Last Updated: Friday - 09/24/2010
Week of May 17, 2004
Where is the Virgin Mary? Why in Canada of course
Mary of Canada: The Virgin Mary in Canadian Culture, Spirituality, History and Geography, by Joan Skogan. Banff Centre Press: Banff. 305 pages.
Review by WAYNE HOLST Special to the WCR
Seventeen years ago, I had an unusual encounter with the Virgin Mary that helped me appreciate her in a unique way.
This "apparition" occurred while I was interviewing several dozen Oblate priests at Foyer Grandin, a seniors' residence for missionaries located at St. Albert. I was there researching my doctoral dissertation which focused on the Church in northern Canada where many of these men had served.
House manager Father Maurice Beauregard encouraged me to spend as much time there as I wished. What I learned from those pastors (the majority in their 80s and 90s) were stories that affected me profoundly. Many of them had spent their entire ministries in isolated native communities across a vast, thinly populated sweep of Arctic and sub-Arctic Canada.
Positive disposition
They had all developed certain idiosyncrasies as a result of unusual life experiences. But one unique characteristic seemed to typify them all. They impressed me with their generally positive disposition. This was particularly striking when I reflected that many men of their age and circumstance become cynical and depressed.

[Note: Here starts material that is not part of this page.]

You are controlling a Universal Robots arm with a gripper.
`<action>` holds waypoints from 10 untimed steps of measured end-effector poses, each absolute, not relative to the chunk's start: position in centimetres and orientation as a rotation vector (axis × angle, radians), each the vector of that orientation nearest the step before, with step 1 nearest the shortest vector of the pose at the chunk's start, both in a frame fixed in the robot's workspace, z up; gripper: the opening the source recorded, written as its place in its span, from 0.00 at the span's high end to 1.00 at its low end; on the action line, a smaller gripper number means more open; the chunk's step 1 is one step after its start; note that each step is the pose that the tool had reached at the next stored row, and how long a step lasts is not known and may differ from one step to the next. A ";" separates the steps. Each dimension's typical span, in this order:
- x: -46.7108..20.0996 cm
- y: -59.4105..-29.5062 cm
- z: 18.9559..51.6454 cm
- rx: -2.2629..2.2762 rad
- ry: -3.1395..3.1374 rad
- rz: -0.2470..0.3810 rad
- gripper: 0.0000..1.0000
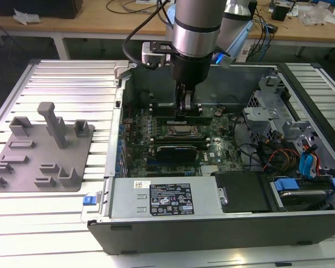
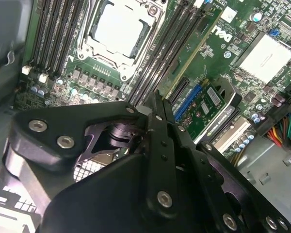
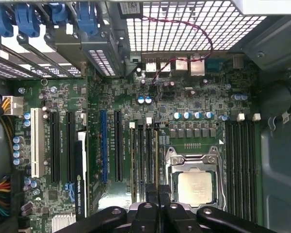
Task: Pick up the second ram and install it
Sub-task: 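Insert the second ram into the second slot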
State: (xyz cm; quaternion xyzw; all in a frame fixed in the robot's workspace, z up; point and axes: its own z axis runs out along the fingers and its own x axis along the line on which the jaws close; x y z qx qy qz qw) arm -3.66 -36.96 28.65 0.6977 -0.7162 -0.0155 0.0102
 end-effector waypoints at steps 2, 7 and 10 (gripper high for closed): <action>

Each of these Oblates of Mary Immaculate had developed a lifelong devotional attachment to the Blessed Virgin. I did not view this as weird or cultish. It seemed, instead, to be healthy and transparently authentic. When I realized how Mary had helped these priests survive decades of isolation and loneliness in impossible places - I experienced a profound sense of wonder and respect for them and for Mary too.
"The Mary who is country-born in Canada," writes Joan Skogan, author of Mary in Canada: The Virgin Mary in Canadian Culture, Spirituality, History and Geography, "makes courage and consolation possible."
Her holy places can be found in such diverse locations as Shrine to Our Lady, St. Michael's Cathedral, Toronto); Notre-Dame-du-Cap (Cap de la Madeleine, Que.); and at "all the Ladies of Help, Sorrow, Mercy, Compassion, Capes, Highways and Refuges of the Canadian east, west and northern coasts" as well as in many points between.
Skogan has read many books - ancient and modern - on Mary's Canadian connections. She spent months visiting shrines and sacred sites dedicated to her across the nation. She found Mary in many strange and unexpected places.
"Mary lives in Canada," the author concludes. "I know now."
"The Holy Virgin of the Old World religious traditions softens the Dec. 24 front page of a national newspaper as the Montreal United Church stained-glass Madonna. (She) then appears both as the 2003 glowing Virgin Mary sightings on frosted windows in isolated northern Saskatchewan communities and as Dashboard Mary on a Canadian blues CD."
She is heralded in Anglican, Lutheran, Orthodox and other Christian liturgies as well as in references from the Koran.
Long before European Christians arrived, the First Nations possessed a spiritual heritage that made linkages natural to Jesus' mother Mary and his legendary grandmother Anne.
Mary reigns
Mary stands above and beyond our regional and religious differences.
Skogan summarizes: Mary transcends us all. Wherever Mary of Canada finds herself in this land, her merciful lack of surprise at any human deed, thought, or failure, and her encompassing tenderness for all creation transcends religious labels, money, status, background, geography and all else that divides us.
For those who love Canada and want to understand more deeply the nature of its people, this beautifully bound and illustrated book from the Banff Centre Press will be a welcome acquisition.
(Wayne Holst is a parish educator at St. David's United Church, Calgary. He has taught religion and culture at the University of Calgary.)